As you can imagine, parenting and impatience are not compatible. First you have to wait nine insanely long months to even have your baby, and then you have to wait wait wait for everything. You have to wait for the first smile, for the first sounds, for the first time they sit up or stand or step or talk.
When Catherine was a small baby, my impatience kind of melted away. She was so tiny, so helpless — how could I ever get impatient with this little snuggly thing? Sure, she would cry, and sure, it was hard to deal with sometimes, but we were lucky she didn’t have colic and we were lucky that she really didn’t cry unless she wanted something (food, a diaper, etc.) I could smile beatifically because it was easy! Her needs were simple and it was easy to figure out what she wanted. We were in a good groove, even when I went back to work and wasn’t with her all day.

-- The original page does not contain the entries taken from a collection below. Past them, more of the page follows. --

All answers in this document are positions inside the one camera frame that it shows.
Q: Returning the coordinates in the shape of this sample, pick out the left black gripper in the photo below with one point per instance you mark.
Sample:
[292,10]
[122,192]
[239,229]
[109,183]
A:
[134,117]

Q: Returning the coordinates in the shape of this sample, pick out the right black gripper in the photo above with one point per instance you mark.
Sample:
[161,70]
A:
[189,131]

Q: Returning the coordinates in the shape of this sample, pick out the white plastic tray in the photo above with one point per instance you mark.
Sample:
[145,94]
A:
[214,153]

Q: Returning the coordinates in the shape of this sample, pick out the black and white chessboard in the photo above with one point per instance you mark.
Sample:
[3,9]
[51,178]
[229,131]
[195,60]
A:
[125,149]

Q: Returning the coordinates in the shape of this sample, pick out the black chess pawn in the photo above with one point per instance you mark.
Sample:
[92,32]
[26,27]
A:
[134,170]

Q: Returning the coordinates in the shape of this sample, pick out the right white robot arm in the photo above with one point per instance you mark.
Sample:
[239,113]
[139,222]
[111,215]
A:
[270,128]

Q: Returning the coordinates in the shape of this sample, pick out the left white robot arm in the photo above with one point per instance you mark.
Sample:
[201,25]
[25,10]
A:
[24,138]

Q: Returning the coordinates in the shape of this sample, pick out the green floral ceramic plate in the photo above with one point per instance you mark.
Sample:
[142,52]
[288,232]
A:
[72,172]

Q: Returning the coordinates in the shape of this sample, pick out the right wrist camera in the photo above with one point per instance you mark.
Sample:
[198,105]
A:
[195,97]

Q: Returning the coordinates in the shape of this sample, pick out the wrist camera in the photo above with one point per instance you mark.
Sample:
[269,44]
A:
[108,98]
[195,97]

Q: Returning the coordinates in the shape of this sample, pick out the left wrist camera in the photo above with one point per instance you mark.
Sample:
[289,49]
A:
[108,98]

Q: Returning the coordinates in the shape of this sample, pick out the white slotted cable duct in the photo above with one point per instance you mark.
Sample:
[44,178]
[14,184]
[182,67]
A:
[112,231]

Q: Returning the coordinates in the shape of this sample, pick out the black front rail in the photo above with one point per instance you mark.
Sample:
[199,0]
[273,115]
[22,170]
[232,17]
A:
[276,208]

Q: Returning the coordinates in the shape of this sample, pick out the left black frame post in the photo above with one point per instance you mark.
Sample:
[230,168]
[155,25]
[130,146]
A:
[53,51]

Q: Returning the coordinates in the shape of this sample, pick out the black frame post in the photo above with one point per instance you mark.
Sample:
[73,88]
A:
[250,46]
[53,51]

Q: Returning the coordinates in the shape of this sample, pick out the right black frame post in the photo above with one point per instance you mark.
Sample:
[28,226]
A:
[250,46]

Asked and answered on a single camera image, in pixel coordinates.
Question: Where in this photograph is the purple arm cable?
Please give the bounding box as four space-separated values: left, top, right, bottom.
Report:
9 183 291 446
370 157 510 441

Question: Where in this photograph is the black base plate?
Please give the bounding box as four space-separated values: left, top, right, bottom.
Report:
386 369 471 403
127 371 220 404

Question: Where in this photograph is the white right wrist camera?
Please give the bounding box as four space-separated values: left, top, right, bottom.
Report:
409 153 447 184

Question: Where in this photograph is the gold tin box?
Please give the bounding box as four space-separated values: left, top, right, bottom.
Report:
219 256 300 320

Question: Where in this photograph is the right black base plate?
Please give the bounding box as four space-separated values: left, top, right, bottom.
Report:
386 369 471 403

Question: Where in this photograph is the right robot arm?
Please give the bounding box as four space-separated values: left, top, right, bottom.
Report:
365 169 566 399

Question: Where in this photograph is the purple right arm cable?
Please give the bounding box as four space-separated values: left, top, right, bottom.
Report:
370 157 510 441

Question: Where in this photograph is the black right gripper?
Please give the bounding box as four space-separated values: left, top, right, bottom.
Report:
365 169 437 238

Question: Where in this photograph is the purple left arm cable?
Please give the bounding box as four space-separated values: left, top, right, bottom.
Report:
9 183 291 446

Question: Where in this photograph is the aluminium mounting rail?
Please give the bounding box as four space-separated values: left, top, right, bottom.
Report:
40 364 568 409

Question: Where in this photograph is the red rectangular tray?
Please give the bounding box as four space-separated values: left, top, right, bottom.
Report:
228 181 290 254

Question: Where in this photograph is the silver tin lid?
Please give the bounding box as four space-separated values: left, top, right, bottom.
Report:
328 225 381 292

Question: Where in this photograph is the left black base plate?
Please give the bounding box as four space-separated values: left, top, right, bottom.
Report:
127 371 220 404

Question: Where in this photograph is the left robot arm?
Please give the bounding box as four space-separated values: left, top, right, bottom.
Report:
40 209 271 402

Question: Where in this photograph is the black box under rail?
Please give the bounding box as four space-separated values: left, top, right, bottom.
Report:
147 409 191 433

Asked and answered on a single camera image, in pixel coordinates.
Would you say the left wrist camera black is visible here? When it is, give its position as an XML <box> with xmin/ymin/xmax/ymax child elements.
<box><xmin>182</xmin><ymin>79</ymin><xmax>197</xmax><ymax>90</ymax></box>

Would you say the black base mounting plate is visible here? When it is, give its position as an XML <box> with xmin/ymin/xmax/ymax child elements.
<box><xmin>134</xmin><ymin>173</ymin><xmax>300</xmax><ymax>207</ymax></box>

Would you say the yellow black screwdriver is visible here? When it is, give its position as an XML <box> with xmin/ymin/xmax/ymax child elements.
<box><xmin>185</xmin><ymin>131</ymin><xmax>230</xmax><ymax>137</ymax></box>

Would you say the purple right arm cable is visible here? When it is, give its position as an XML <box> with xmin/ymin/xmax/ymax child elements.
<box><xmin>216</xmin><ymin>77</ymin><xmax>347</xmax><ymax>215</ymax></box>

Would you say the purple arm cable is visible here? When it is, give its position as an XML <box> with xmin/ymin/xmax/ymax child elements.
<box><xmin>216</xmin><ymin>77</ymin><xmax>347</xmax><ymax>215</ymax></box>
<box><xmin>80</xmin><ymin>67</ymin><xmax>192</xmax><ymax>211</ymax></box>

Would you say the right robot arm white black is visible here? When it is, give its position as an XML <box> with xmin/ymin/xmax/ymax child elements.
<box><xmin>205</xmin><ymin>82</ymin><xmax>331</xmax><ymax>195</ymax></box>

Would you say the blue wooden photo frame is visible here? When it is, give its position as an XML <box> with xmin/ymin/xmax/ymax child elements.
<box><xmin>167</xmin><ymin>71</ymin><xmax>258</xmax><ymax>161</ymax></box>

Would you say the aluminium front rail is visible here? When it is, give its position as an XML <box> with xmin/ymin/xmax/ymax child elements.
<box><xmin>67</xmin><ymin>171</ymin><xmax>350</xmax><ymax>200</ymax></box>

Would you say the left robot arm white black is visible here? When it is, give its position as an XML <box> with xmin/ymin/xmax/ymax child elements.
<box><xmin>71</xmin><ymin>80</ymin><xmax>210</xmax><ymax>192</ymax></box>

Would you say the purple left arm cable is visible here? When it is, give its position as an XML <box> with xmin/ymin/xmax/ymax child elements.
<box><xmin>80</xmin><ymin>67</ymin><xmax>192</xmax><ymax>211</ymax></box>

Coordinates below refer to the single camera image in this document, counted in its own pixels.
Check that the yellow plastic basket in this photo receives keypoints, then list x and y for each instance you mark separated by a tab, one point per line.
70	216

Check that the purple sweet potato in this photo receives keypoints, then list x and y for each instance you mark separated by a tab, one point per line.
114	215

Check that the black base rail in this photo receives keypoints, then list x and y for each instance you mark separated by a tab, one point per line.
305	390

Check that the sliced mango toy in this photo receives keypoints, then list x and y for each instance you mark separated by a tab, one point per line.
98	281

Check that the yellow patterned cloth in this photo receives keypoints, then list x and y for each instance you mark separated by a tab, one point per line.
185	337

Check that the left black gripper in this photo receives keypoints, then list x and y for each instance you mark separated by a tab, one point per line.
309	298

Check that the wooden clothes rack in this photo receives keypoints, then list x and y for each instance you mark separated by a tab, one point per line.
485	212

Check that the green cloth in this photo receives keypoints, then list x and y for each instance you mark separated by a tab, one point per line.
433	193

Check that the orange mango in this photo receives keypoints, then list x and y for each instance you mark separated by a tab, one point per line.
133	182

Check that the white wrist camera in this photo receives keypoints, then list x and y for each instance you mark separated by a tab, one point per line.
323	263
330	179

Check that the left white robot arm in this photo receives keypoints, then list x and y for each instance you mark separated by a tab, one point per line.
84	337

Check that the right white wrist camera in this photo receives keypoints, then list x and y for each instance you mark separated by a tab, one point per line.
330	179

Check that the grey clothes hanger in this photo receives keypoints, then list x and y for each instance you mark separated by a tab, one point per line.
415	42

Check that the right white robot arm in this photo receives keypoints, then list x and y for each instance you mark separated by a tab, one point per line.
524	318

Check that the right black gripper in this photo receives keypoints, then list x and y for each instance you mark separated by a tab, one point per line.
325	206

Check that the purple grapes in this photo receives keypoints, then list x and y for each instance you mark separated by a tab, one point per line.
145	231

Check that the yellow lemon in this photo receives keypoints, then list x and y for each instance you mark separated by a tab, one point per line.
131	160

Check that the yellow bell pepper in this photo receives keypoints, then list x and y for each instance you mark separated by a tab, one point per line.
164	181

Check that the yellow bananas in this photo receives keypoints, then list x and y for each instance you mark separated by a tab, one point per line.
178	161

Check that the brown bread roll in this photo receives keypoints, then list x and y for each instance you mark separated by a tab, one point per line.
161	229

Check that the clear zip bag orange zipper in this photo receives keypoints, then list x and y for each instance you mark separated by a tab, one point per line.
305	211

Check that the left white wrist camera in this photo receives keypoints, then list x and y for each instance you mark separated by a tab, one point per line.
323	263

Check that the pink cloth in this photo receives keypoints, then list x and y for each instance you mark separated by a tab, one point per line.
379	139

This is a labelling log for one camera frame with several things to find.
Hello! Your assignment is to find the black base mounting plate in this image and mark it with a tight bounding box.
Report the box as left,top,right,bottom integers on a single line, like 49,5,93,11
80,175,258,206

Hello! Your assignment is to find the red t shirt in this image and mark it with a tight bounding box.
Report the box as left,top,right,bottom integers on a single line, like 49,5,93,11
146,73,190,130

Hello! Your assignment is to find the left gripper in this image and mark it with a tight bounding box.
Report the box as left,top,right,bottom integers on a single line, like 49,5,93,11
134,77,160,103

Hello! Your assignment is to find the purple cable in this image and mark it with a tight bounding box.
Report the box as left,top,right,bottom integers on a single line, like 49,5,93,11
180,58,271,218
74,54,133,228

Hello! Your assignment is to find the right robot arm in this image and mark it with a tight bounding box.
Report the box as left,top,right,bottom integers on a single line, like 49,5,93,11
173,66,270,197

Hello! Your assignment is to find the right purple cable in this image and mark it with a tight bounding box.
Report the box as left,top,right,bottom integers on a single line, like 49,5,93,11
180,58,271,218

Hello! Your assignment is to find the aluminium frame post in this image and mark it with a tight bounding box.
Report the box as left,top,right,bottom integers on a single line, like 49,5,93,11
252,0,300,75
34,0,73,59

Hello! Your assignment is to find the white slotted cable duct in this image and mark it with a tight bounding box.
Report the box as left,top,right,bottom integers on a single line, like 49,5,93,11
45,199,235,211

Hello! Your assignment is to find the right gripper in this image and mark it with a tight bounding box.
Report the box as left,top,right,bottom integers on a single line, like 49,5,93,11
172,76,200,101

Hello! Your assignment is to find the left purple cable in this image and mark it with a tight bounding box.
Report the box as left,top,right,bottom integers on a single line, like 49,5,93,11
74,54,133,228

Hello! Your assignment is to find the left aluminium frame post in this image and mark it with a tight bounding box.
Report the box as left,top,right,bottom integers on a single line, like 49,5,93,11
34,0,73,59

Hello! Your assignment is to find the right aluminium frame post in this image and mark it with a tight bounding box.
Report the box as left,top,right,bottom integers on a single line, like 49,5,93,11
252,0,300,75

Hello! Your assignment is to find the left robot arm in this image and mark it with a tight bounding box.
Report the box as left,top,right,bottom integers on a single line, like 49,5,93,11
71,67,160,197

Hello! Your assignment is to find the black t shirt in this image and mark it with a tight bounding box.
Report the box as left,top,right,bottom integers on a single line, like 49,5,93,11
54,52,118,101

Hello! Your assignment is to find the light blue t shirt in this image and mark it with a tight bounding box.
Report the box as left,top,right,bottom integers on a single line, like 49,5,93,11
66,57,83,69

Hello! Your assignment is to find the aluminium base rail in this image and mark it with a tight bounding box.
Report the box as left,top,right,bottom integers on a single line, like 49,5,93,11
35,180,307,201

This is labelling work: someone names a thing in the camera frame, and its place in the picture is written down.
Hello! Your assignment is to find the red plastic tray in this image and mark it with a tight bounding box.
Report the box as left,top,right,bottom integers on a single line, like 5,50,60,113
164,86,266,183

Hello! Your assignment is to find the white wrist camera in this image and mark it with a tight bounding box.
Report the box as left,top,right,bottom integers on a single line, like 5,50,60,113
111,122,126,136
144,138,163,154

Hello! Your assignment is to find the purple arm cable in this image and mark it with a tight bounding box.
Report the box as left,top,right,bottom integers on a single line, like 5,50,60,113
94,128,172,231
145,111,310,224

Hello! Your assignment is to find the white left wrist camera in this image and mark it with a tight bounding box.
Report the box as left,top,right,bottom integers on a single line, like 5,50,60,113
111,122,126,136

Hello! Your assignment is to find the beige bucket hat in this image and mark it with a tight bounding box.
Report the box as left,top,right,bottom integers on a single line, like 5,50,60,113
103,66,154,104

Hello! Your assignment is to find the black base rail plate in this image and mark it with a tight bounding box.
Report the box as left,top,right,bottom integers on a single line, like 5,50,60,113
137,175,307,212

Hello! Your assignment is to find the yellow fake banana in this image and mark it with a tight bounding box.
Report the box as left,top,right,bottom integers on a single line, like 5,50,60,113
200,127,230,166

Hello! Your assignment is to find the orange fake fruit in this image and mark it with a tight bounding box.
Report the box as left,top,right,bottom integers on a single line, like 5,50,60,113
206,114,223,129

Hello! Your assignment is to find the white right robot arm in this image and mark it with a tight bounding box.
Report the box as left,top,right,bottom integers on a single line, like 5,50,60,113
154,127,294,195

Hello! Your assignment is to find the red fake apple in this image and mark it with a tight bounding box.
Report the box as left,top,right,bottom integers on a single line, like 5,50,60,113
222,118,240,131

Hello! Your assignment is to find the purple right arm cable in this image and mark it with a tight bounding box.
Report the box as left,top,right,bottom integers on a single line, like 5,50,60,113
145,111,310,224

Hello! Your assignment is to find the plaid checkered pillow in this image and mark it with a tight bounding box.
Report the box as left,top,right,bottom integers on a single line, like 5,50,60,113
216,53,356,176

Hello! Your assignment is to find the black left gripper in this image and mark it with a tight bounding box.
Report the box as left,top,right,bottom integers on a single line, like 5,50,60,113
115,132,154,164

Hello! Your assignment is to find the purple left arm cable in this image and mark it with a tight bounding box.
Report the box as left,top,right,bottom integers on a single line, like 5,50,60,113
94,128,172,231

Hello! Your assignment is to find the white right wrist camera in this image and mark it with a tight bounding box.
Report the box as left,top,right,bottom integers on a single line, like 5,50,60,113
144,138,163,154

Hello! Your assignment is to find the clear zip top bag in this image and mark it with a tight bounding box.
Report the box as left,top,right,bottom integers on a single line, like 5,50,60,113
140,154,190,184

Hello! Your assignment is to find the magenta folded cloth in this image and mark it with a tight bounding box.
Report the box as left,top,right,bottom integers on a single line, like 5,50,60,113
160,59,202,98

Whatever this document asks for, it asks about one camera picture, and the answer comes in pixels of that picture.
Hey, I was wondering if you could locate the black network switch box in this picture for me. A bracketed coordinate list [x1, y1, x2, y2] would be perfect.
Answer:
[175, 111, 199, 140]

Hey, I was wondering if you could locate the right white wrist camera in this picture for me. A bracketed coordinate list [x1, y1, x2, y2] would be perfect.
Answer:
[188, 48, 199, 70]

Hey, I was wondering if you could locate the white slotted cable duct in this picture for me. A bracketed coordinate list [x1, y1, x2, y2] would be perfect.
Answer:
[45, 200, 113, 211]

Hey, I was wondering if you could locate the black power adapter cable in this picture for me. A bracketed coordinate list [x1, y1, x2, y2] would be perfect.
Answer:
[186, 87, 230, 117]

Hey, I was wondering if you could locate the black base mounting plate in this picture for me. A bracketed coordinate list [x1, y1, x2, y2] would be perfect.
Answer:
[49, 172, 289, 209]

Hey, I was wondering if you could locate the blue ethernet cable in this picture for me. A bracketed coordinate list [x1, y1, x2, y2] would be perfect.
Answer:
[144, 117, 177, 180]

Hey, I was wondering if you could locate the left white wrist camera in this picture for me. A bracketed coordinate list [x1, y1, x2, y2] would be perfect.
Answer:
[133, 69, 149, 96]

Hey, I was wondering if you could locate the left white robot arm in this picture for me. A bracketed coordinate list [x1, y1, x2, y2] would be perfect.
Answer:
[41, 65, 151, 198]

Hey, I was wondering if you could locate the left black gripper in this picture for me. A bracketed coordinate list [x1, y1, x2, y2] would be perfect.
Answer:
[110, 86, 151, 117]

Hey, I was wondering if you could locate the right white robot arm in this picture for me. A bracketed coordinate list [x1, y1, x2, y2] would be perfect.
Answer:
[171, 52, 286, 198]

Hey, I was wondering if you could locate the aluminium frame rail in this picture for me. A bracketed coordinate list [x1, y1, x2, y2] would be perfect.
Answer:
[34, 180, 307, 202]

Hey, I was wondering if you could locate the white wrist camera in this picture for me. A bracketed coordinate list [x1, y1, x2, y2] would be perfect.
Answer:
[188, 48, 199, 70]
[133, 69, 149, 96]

Now, now where she is teetering on the edge of talking, figuring out what she wants is becoming a guessing game. Or an exercise in frustration, because while she might want to hurtle herself into the oven, I’m certainly not going to let that happen. We’ve been teaching her sign language, but when she starts to get upset, she doesn’t have a good handle on it. And she is much better with signs for concrete things (dog, ball, mommy, daddy) than for abstract things (hungry, sad, tired). An easy bedtime routine has turned into a struggle, as she arches her back and cries and shouts furiously when one of us puts on her PJs. Sometimes she walks around the apartment and cries to be picked up but arches her back if I don’t hold her in a precise way, or if I try to put her down, or if I try to sit down with her on the couch.
This has been hard for me. Did you see where I said I’m impatient? It’s been hard to step back, to take an extra breath and count to 10 and not lose my mind. There was a moment last week where I was checking my email on my phone, sitting on the floor as she played around me. And she kept screaming randomly, for no apparent reason, and kept coming over to me as to hug me but pushing me away when I went to embrace her. And a little lightbulb went off over my head and I put my phone away and I just watched her. I clapped when she put two mega blocks together and said “good job!” when she figured out how to open the fridge door of her play kitchen. I just sat there on the floor and watched her. And unlike the days before that — when she’d cry on and off from the time she got home from daycare to bedtime — she didn’t cry at all. And she only protested a little at bedtime.
I’m certainly not perfect and over the weekend, she and I had our moments where she cried and shrieked and I handed her to Rob so I could just go take a shower already, sheesh. But every time she gets upset, I try to stop. I try to count to 10. I try to think of that day last week where she had 100 percent of my full and undivided attention for a small time, and I smile.
I’m trying to do my best, and I think that’s good enough.